Scan the records below. List lines holding "clear".

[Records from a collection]
· · · ·
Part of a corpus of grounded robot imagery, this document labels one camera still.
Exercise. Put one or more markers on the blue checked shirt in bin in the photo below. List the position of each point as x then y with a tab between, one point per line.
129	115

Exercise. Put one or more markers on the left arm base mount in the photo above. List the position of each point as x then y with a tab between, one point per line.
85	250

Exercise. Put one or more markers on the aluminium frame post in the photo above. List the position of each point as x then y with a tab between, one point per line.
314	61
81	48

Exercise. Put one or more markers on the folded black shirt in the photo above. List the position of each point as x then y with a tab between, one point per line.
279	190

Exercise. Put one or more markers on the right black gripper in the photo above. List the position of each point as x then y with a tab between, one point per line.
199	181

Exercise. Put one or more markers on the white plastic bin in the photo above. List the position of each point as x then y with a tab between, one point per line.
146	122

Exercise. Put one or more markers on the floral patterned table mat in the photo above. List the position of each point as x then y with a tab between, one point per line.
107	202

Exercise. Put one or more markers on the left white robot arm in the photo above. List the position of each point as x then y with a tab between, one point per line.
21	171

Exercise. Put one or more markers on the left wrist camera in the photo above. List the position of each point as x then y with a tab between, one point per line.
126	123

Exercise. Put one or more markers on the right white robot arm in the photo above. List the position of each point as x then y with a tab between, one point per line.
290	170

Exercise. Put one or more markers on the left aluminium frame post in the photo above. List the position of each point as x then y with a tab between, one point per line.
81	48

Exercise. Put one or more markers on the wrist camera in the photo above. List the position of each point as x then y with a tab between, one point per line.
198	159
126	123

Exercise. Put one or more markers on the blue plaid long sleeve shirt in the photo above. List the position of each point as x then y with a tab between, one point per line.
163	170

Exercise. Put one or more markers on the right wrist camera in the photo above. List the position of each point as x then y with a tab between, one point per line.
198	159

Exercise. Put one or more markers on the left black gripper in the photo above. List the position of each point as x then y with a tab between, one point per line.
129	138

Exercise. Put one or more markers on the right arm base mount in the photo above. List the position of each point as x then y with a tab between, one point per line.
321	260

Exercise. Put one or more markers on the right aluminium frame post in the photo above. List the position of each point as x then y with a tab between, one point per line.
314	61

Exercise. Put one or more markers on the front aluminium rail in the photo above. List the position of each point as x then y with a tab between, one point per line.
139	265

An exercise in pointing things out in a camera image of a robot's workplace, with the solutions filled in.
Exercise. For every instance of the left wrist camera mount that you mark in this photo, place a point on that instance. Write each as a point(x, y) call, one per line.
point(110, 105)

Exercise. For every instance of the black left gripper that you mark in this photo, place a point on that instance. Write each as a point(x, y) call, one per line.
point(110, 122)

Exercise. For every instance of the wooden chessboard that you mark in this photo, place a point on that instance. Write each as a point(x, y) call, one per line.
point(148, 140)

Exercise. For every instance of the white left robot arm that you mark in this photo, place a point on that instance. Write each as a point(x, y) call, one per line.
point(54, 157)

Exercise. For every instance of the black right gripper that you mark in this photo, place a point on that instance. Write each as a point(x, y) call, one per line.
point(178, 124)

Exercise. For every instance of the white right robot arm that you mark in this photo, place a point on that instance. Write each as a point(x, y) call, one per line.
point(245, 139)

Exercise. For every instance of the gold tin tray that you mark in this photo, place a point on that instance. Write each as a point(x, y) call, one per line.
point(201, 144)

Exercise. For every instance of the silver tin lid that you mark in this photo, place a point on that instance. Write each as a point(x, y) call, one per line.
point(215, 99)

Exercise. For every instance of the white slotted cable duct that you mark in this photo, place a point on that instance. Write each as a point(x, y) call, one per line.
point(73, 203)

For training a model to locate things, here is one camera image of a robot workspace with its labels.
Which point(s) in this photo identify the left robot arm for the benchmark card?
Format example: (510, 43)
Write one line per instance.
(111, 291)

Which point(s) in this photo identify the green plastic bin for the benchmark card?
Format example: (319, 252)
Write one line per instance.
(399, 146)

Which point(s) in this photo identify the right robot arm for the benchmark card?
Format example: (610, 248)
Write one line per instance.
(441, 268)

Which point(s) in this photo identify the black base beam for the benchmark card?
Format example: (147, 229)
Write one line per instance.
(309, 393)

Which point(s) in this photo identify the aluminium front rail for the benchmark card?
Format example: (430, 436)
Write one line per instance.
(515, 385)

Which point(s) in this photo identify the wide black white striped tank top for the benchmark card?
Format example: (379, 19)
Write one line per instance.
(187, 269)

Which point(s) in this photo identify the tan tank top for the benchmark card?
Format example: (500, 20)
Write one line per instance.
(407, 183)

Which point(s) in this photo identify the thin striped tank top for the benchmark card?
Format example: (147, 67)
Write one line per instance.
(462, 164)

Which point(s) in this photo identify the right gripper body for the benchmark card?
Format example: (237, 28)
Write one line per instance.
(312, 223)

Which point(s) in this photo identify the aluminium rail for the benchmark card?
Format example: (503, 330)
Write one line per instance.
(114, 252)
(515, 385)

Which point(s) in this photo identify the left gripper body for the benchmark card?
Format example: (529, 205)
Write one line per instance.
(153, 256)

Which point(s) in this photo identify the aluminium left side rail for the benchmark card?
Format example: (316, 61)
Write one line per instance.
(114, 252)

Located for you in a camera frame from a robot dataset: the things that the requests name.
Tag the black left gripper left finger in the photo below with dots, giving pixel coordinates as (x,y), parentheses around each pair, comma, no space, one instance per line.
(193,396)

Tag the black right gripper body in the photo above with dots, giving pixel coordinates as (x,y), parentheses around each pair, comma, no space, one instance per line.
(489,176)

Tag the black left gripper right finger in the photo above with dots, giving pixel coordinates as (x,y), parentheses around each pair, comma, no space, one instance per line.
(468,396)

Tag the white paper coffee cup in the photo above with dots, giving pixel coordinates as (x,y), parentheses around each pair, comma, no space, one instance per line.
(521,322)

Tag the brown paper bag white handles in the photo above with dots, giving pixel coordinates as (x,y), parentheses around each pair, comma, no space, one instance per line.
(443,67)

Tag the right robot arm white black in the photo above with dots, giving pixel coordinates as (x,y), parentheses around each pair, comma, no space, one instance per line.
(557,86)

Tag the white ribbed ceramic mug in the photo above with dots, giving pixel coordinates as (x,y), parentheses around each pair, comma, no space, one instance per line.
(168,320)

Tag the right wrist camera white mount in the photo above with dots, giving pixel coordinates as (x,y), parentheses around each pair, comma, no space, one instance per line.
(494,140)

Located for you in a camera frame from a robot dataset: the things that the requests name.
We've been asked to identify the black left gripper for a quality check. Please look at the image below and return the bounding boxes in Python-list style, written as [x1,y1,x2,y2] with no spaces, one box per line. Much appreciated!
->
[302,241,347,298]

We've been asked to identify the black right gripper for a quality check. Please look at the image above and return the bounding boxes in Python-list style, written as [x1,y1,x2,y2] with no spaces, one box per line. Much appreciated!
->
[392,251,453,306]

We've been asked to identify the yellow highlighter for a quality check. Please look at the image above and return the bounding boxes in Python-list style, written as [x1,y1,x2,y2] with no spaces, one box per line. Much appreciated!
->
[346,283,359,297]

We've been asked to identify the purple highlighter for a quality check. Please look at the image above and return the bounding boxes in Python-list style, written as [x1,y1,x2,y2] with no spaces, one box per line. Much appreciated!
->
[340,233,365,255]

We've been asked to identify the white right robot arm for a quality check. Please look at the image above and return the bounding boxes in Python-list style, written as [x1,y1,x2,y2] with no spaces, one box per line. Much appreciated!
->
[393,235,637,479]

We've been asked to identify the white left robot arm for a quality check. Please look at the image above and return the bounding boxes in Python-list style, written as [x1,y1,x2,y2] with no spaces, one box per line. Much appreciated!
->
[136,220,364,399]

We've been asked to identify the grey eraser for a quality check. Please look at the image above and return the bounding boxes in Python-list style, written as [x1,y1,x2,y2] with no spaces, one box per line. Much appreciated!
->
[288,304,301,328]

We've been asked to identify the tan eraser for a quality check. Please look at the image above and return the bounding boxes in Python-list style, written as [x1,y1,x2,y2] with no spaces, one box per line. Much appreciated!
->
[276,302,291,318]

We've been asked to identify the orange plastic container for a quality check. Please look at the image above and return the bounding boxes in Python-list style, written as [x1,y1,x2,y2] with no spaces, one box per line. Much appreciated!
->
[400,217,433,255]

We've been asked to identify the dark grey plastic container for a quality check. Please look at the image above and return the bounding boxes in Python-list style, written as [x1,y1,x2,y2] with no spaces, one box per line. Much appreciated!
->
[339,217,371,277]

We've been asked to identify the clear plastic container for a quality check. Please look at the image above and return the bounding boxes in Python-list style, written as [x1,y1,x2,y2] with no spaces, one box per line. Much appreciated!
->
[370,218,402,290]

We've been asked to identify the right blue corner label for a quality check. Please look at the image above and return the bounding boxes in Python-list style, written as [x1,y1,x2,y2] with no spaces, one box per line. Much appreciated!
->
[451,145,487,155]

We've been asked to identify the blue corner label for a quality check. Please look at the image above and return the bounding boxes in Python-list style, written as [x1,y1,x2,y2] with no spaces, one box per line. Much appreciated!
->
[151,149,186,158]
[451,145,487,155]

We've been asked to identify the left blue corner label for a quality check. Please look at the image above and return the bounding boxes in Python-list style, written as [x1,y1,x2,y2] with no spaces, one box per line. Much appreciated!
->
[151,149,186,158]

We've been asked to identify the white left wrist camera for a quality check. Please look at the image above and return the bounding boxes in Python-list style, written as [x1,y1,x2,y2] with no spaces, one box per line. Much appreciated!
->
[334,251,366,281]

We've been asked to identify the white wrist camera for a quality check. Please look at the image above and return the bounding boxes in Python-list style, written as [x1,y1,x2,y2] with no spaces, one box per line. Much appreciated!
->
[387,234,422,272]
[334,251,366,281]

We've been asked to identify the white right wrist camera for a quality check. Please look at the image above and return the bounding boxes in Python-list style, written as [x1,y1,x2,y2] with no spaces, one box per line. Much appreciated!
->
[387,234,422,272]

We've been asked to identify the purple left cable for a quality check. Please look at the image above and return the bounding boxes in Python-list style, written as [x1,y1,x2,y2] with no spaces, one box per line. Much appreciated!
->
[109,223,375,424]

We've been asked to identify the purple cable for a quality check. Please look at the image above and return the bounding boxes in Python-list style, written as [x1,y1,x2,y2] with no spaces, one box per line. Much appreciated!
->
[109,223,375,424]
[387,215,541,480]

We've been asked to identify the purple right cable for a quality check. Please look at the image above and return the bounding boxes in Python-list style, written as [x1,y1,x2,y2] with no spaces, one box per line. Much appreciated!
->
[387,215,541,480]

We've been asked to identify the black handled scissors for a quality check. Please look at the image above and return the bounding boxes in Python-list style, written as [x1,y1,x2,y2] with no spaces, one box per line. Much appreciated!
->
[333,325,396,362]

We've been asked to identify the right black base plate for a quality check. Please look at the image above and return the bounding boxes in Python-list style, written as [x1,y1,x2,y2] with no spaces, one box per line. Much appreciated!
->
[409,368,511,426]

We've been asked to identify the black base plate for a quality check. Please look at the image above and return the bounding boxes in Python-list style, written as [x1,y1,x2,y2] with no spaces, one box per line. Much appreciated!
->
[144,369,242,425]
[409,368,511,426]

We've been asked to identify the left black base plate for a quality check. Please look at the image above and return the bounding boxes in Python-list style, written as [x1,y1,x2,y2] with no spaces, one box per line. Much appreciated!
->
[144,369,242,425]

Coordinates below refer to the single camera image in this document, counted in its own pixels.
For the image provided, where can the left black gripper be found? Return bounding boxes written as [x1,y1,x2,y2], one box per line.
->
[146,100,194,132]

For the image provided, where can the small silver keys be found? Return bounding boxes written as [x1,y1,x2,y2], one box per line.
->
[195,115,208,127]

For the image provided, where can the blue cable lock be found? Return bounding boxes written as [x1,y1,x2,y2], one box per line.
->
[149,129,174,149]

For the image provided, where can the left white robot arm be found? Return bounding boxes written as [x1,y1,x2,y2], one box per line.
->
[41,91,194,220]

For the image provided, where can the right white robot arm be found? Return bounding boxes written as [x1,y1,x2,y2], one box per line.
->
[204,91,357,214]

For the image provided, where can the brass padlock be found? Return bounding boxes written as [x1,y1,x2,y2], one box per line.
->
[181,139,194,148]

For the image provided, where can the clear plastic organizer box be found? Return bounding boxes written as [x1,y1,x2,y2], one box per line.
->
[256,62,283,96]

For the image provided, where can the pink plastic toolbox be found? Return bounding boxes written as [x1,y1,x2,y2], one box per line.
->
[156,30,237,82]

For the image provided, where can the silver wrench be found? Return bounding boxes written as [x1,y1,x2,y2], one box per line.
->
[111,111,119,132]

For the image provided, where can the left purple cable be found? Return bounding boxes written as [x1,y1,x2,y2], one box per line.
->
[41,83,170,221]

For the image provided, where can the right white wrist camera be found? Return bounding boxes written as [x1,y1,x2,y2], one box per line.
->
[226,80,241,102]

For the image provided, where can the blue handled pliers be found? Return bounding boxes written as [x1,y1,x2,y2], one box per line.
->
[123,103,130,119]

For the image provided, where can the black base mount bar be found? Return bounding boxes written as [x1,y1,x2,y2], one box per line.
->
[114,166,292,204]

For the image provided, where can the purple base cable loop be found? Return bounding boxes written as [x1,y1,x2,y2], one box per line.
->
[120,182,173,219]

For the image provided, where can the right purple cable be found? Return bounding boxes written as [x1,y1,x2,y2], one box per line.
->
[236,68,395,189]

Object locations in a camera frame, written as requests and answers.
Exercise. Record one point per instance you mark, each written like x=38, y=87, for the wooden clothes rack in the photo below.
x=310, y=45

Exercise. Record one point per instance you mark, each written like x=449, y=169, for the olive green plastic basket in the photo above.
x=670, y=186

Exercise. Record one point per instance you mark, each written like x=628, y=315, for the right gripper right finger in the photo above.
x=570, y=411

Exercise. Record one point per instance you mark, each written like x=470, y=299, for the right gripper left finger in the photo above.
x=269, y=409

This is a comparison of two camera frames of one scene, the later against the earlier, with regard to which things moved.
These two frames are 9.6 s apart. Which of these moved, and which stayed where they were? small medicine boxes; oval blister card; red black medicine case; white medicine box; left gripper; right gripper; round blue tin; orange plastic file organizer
· · · ·
• [Answer to this task]:
We've been asked to identify the clear plastic container for a quality check. Please look at the image above and return the bounding boxes in Python-list style, written as [x1,y1,x2,y2] with no spaces, one box per line. Much appreciated!
For the image provided, where can the clear plastic organizer box be found? Return bounding boxes written as [x1,y1,x2,y2], one box per line.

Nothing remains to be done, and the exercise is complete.